### Description References: #3635
Early initialization of tls in OpenSSL 3 in rank 0 results in the use of shared state (pointers to the same shared memory location). Note: this is not related to shared memory allocation contention as this protected by a (multi-process)futex. Under heavy traffic the workers will corrupt each others state (race condition).
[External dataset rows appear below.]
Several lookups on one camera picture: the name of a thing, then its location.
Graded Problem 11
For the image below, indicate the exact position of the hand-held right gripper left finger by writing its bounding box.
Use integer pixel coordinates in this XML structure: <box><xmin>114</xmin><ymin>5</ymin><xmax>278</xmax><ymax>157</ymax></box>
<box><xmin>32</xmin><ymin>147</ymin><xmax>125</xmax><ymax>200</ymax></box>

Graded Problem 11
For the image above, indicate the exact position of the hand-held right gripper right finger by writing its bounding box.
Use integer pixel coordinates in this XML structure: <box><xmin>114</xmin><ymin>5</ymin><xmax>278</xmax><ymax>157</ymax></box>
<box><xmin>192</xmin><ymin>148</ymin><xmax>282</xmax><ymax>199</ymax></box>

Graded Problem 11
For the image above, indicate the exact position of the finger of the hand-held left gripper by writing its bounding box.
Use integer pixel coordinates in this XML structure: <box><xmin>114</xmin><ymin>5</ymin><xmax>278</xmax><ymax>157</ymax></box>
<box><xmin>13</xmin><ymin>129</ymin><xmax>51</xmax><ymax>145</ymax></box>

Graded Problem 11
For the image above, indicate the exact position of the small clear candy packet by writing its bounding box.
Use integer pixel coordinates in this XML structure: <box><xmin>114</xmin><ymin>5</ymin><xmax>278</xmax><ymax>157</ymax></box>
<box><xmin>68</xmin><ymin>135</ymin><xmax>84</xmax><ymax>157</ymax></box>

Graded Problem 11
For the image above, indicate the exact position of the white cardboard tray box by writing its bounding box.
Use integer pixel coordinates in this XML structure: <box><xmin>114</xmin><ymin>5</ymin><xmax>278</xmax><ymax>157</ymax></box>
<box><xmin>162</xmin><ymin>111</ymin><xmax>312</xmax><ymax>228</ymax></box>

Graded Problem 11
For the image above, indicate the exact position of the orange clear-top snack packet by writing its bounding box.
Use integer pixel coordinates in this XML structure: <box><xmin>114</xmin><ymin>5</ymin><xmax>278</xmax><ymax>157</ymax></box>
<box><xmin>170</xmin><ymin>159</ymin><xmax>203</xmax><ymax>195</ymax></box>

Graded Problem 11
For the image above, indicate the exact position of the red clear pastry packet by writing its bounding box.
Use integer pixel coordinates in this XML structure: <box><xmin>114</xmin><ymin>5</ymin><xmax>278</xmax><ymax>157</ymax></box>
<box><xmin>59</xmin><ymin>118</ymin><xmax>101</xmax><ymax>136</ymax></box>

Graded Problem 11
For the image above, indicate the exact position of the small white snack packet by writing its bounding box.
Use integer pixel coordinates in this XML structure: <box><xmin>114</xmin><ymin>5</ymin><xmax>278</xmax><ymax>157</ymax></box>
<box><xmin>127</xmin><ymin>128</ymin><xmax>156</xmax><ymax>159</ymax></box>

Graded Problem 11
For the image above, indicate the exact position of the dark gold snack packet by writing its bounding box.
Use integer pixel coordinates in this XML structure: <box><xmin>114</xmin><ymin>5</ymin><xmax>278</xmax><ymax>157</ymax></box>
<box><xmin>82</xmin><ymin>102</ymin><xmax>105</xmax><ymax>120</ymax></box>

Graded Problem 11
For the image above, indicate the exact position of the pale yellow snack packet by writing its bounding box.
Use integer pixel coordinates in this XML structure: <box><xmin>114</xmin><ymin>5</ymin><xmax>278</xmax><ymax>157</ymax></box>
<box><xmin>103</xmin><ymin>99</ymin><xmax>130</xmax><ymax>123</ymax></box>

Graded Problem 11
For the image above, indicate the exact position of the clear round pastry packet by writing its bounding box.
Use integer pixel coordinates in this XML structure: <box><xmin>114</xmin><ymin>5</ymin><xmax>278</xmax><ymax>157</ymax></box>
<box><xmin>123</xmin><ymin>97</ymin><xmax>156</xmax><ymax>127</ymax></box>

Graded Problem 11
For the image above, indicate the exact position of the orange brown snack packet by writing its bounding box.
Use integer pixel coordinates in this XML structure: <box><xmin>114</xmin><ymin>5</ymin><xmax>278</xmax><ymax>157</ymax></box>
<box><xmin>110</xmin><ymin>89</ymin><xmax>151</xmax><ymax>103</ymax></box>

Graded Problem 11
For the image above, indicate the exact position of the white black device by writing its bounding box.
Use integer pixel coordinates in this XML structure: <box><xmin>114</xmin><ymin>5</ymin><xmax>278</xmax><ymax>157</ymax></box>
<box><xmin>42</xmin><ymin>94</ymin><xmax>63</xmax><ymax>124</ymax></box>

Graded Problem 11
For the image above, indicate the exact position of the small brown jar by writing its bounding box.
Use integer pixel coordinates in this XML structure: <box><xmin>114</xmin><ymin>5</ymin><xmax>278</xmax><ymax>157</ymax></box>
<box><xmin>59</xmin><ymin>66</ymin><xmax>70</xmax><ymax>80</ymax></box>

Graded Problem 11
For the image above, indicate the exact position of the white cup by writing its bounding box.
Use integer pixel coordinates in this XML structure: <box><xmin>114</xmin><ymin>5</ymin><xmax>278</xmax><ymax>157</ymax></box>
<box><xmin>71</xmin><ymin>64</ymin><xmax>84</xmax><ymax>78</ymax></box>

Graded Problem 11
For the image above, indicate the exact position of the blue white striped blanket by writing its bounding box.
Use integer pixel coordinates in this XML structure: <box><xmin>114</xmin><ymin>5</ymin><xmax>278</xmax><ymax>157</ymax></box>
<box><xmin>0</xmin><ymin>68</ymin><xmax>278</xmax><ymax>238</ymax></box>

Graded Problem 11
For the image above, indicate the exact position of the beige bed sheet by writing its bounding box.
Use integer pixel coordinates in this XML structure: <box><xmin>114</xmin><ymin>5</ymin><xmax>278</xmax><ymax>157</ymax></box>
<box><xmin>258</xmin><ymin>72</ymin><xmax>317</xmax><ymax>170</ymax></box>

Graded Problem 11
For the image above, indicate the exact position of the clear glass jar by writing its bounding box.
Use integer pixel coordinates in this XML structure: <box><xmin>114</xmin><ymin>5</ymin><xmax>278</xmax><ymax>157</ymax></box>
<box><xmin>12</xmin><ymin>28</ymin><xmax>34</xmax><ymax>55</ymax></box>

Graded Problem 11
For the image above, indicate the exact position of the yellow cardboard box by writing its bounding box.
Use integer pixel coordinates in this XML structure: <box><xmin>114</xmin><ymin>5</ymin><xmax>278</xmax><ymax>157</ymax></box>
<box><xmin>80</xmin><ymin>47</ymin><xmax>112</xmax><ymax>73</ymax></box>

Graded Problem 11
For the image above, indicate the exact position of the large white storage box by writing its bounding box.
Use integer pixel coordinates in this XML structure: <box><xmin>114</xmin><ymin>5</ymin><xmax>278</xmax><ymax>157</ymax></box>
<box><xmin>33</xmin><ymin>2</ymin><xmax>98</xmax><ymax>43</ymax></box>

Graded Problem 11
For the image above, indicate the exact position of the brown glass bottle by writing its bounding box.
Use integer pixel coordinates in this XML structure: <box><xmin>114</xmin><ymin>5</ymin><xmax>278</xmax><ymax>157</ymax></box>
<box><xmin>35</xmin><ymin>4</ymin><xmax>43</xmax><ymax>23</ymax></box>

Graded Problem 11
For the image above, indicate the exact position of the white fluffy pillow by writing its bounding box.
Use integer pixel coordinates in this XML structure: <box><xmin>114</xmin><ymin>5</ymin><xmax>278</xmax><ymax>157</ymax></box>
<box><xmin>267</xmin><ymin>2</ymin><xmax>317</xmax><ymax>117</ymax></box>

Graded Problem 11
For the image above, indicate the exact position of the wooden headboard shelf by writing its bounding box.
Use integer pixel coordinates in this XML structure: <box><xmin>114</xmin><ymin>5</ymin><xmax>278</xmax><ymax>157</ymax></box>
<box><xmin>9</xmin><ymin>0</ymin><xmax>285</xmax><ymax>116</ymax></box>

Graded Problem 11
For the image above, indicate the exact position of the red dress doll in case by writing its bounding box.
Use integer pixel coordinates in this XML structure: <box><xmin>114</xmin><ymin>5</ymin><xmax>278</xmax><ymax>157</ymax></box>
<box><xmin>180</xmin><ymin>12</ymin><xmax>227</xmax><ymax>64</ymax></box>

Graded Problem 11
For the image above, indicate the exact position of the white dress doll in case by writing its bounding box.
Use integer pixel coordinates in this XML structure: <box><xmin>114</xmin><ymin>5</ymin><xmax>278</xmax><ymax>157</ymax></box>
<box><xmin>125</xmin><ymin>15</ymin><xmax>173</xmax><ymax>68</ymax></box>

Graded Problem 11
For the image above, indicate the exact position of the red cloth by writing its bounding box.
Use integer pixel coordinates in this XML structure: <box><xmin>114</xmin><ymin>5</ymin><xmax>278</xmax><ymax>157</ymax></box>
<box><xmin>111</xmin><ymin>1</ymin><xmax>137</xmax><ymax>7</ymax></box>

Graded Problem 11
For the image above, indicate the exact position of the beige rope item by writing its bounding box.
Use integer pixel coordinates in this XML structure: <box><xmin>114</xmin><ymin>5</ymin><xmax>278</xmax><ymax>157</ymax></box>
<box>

This is only visible under heavy loading and is the reason for the intermittent appearance in #3635.
Ping @miconda https://github.com/kamailio/kamailio/commit/1a9b0b63617afebcee2aecb3b2240d76... Since qm/fm are already protected by a multi-process futex this commit is redundant (it puts a pthread mutex around the futex). I have been able to reproduce OpenSSL 3 crashes with heavy loading with this commit.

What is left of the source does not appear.